There is a tendency to imagine politics as a straight line, going from Left to Right, or statist to individualist. I think, though, that it would be more accurate to imagine it as a curve, with the two ends sometimes straining to meet each other. Ron Paul’s libertarianism, which includes a Truther strain, deep hostility to Israel and Jews, support for Cynthia McKinney, and a healthy dollop of paranoia, is closer in tone to the far Left than it is to the Republican Party with which he’s allied himself.

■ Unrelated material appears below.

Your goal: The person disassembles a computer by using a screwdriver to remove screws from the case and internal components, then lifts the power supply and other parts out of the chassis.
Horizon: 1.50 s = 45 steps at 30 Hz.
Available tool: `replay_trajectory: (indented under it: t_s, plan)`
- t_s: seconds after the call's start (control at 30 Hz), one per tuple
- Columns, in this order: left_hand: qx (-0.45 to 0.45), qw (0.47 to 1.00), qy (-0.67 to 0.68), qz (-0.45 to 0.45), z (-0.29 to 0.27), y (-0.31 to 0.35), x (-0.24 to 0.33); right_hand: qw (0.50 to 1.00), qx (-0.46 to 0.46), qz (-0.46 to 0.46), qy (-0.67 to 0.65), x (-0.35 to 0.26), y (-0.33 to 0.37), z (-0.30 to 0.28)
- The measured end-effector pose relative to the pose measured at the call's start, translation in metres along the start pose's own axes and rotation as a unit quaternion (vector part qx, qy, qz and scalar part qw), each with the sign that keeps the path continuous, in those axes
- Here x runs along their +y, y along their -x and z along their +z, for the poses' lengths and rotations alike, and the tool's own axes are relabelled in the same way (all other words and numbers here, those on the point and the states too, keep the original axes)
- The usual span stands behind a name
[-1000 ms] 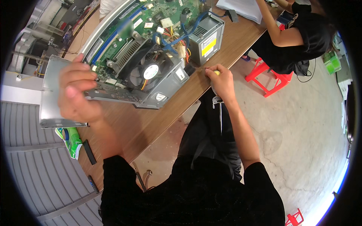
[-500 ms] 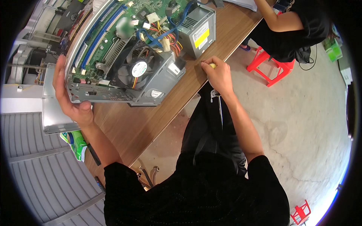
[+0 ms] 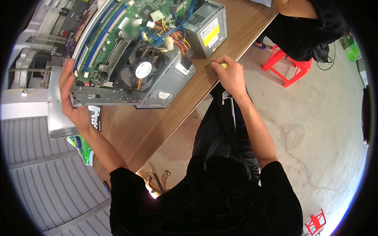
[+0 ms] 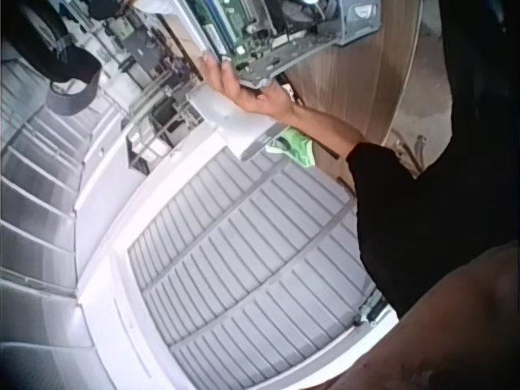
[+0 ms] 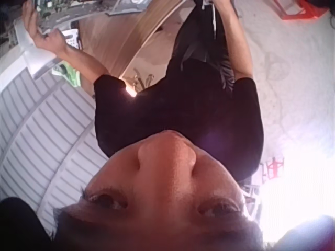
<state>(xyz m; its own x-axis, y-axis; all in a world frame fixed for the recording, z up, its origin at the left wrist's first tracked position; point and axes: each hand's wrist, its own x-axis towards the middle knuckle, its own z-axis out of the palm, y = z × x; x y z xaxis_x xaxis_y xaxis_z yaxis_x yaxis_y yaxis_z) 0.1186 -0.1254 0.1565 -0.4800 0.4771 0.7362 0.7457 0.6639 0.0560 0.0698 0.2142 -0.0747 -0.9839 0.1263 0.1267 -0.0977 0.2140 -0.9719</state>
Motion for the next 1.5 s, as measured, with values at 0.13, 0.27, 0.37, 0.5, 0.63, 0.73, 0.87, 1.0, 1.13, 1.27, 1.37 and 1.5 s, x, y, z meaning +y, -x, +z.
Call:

There’s no doubt but that Ron Paul has good ideas. Up to a certain point, his libertarianism is appealing, insofar as he talks about small government and greater individual freedom. And then he veers into crazy land, and ends up sounding exactly like Van Jones or some other paranoid anti-American guy on the opposite end of the political spectrum.
Nevertheless, crazy or not, he’s got fans in Iowa. Before Paul starts congratulating himself on his compelling message and amazing traction, he might want to look at Iowa’s political legacy, which goes back to a radical Progressive who held views remarkably similar to those that Paul spouts now. In other words, when it comes to Iowa, this ground’s already been fertilized.

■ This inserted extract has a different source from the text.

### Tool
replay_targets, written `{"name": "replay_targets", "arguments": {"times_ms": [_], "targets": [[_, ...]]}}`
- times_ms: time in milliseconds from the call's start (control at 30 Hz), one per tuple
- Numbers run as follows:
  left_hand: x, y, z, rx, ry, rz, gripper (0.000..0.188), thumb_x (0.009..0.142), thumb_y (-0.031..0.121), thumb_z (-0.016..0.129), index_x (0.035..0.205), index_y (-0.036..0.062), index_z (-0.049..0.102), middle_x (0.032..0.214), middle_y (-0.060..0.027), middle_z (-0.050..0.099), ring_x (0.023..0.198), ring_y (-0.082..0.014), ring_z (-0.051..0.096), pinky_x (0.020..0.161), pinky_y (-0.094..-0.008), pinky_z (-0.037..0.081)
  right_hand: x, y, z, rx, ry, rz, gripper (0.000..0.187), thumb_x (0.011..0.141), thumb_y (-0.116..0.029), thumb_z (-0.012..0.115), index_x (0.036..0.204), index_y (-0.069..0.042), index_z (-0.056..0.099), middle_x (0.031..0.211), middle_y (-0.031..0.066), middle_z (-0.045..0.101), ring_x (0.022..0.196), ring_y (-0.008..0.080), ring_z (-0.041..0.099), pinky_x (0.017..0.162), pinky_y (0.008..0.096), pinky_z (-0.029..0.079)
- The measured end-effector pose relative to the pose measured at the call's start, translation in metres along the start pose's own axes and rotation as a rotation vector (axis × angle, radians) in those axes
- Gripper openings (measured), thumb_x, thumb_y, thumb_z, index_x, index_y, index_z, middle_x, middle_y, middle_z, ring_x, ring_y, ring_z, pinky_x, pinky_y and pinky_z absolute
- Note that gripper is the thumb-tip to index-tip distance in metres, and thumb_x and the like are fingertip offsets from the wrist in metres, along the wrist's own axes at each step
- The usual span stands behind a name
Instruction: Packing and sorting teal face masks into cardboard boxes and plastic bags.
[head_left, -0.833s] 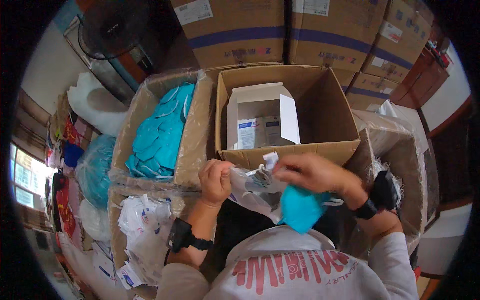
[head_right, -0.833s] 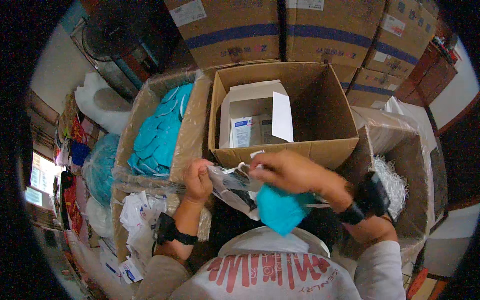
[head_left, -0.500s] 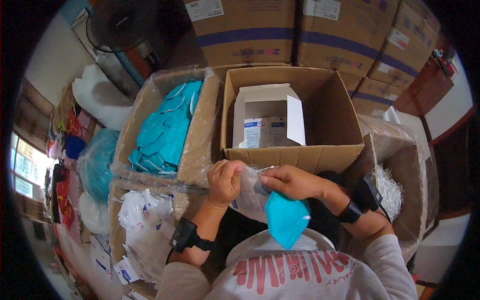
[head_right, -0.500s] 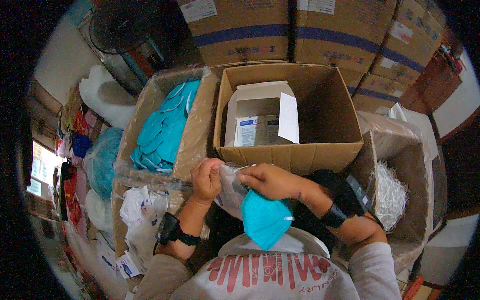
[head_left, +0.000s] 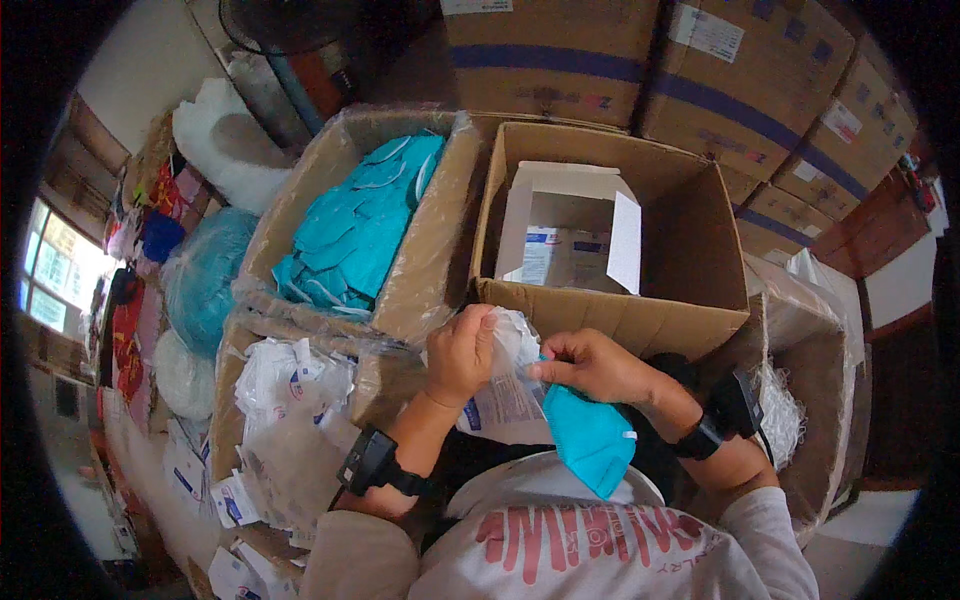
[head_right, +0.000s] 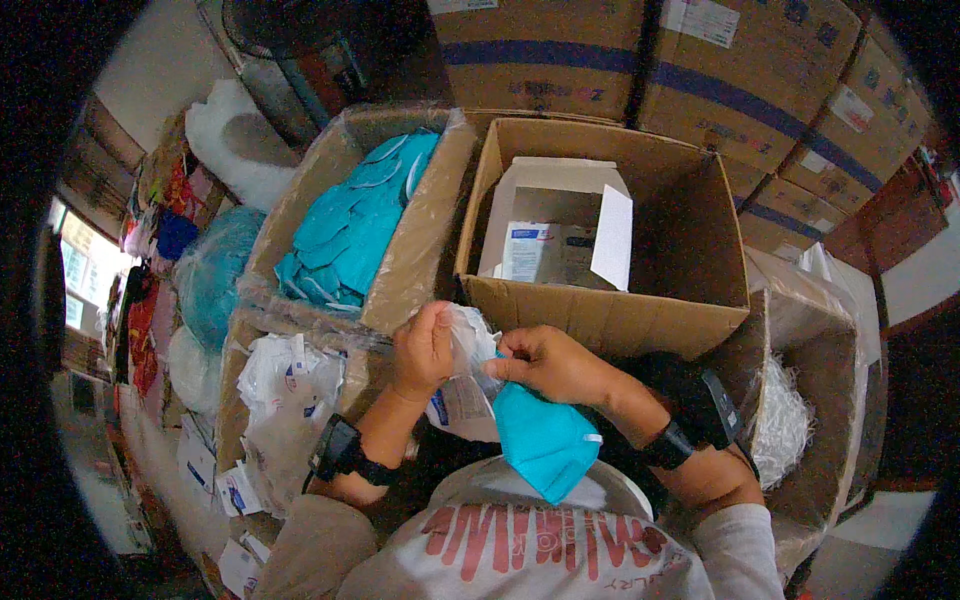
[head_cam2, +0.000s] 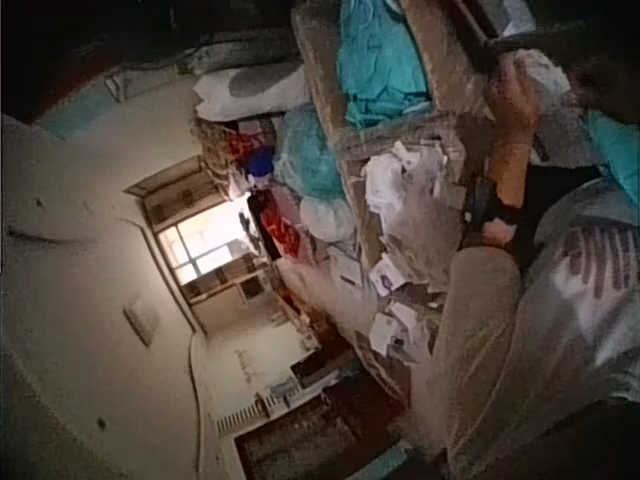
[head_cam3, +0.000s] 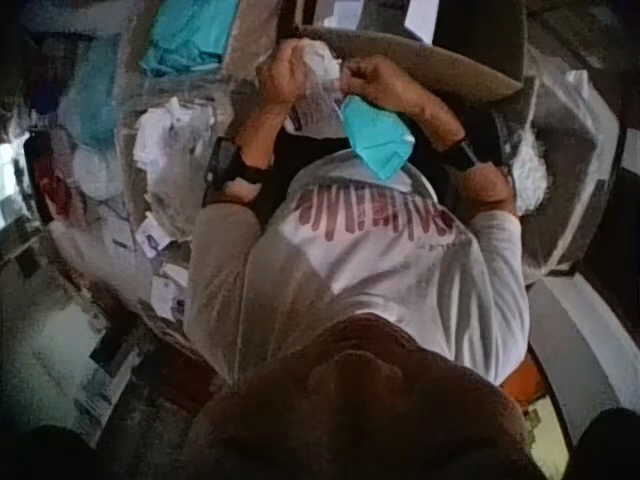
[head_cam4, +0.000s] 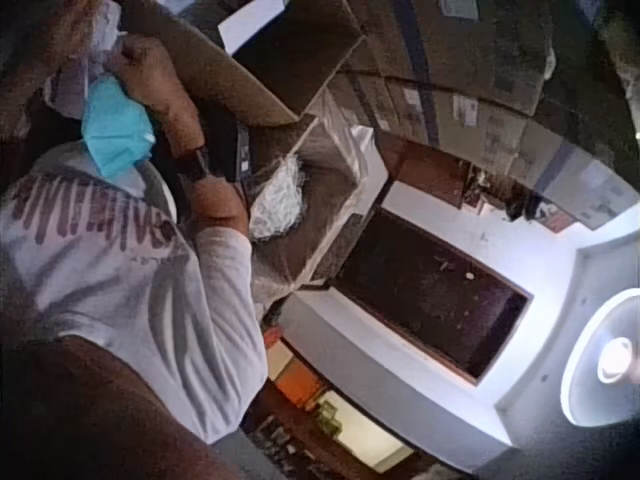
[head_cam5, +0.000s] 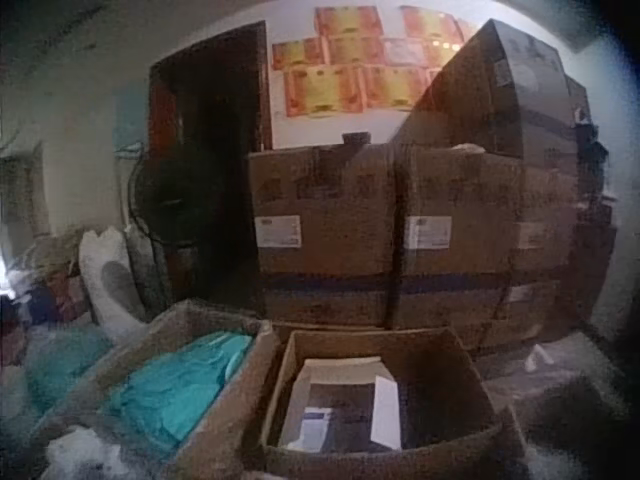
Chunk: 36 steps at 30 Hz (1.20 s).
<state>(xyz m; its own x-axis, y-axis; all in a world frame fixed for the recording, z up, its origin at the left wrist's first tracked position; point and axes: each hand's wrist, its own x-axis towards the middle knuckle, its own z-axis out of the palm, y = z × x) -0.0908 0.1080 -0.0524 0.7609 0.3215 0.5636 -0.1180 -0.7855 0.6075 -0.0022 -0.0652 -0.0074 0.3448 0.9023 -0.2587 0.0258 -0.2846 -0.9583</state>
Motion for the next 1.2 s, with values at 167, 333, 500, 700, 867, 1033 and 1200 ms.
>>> {"name": "replay_targets", "arguments": {"times_ms": [167, 333, 500, 700, 867, 1033, 1200], "targets": [[-0.008, -0.01, -0.021, -0.003, 0.067, -0.087, 0.013, 0.085, 0.015, 0.049, 0.088, 0.0041, 0.054, 0.069, -0.0176, 0.059, 0.063, -0.0361, 0.058, 0.055, -0.0415, 0.044, 0.015, 0.01, 0.011, 0.265, 0.193, -0.069, 0.02, 0.085, -0.023, 0.058, 0.072, -0.007, 0.057, 0.061, -0.0065, 0.046, 0.057, 0.0017, 0.041, 0.05, 0.0197, 0.035], [-0.005, -0.014, -0.051, 0.036, 0.112, -0.215, 0.013, 0.085, 0.012, 0.048, 0.091, 0.0024, 0.054, 0.075, -0.0198, 0.058, 0.07, -0.0368, 0.058, 0.059, -0.0405, 0.045, 0.026, 0.016, 0.009, 0.637, 0.635, -0.134, 0.019, 0.085, -0.027, 0.058, 0.083, -0.008, 0.06, 0.072, -0.0032, 0.056, 0.061, 0.0053, 0.05, 0.054, 0.0194, 0.04], [-0.065, -0.148, -0.183, 0.823, 0.432, -0.26, 0.018, 0.085, 0.01, 0.045, 0.093, -0.0007, 0.056, 0.089, -0.0179, 0.059, 0.082, -0.0345, 0.057, 0.071, -0.0411, 0.045, 0.009, 0.008, -0.083, 0.807, 1.025, -0.233, 0.026, 0.086, -0.033, 0.054, 0.097, -0.01, 0.054, 0.08, 0.0001, 0.055, 0.073, 0.0109, 0.053, 0.059, 0.0246, 0.044], [-0.14, -0.183, -0.233, 1.132, 0.165, -0.088, 0.022, 0.084, 0.02, 0.05, 0.09, 0.0005, 0.057, 0.095, -0.0193, 0.058, 0.098, -0.031, 0.053, 0.084, -0.0423, 0.042, 0.005, 0.037, -0.093, 0.732, 0.817, -0.374, 0.03, 0.088, -0.033, 0.049, 0.105, -0.009, 0.052, 0.091, 0.0038, 0.057, 0.078, 0.0142, 0.056, 0.067, 0.029, 0.046], [-0.201, -0.2, -0.148, 0.798, -1.143, -0.846, 0.023, 0.076, 0.014, 0.05, 0.095, 0.0015, 0.058, 0.096, -0.0184, 0.057, 0.098, -0.0315, 0.052, 0.084, -0.0418, 0.043, 0.008, 0.026, -0.07, 0.661, 0.91, -0.192, 0.03, 0.09, -0.031, 0.047, 0.106, -0.006, 0.051, 0.087, 0.0041, 0.057, 0.074, 0.0144, 0.056, 0.068, 0.0286, 0.047], [-0.232, -0.222, -0.148, 0.708, -1.13, -0.846, 0.025, 0.077, 0.013, 0.049, 0.096, 0.0011, 0.058, 0.095, -0.0184, 0.058, 0.095, -0.0314, 0.053, 0.082, -0.0409, 0.043, -0.003, 0.048, -0.081, 0.484, 0.952, -0.137, 0.023, 0.09, -0.03, 0.048, 0.095, -0.008, 0.056, 0.07, -0.0023, 0.052, 0.056, 0.0063, 0.048, 0.05, 0.0191, 0.039], [-0.232, -0.227, -0.169, 0.6, -1.072, -0.865, 0.026, 0.077, 0.013, 0.048, 0.097, 0.0006, 0.058, 0.094, -0.0183, 0.058, 0.092, -0.0313, 0.054, 0.08, -0.0399, 0.044, -0.016, 0.038, -0.074, 0.323, 0.882, -0.056, 0.021, 0.089, -0.029, 0.051, 0.089, -0.008, 0.056, 0.067, -0.0058, 0.049, 0.054, 0.0028, 0.045, 0.048, 0.0175, 0.037]]}}
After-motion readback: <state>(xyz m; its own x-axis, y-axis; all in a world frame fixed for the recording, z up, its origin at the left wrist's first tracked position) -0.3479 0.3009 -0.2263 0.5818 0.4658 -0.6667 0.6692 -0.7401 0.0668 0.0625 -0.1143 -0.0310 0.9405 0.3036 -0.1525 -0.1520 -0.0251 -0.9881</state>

UPDATE: For a more detailed analysis about the myriad problems with Ron Paul, check out this Dorothy Rabinowitz article (which may or may not be behind a pay wall). As I’ve said, Paul has some good ideas about small government and they shouldn’t be discounted. Those ideas, however, are inextricably intertwined with an often amoral world view that must be considered in discounting Paul as a serious candidate.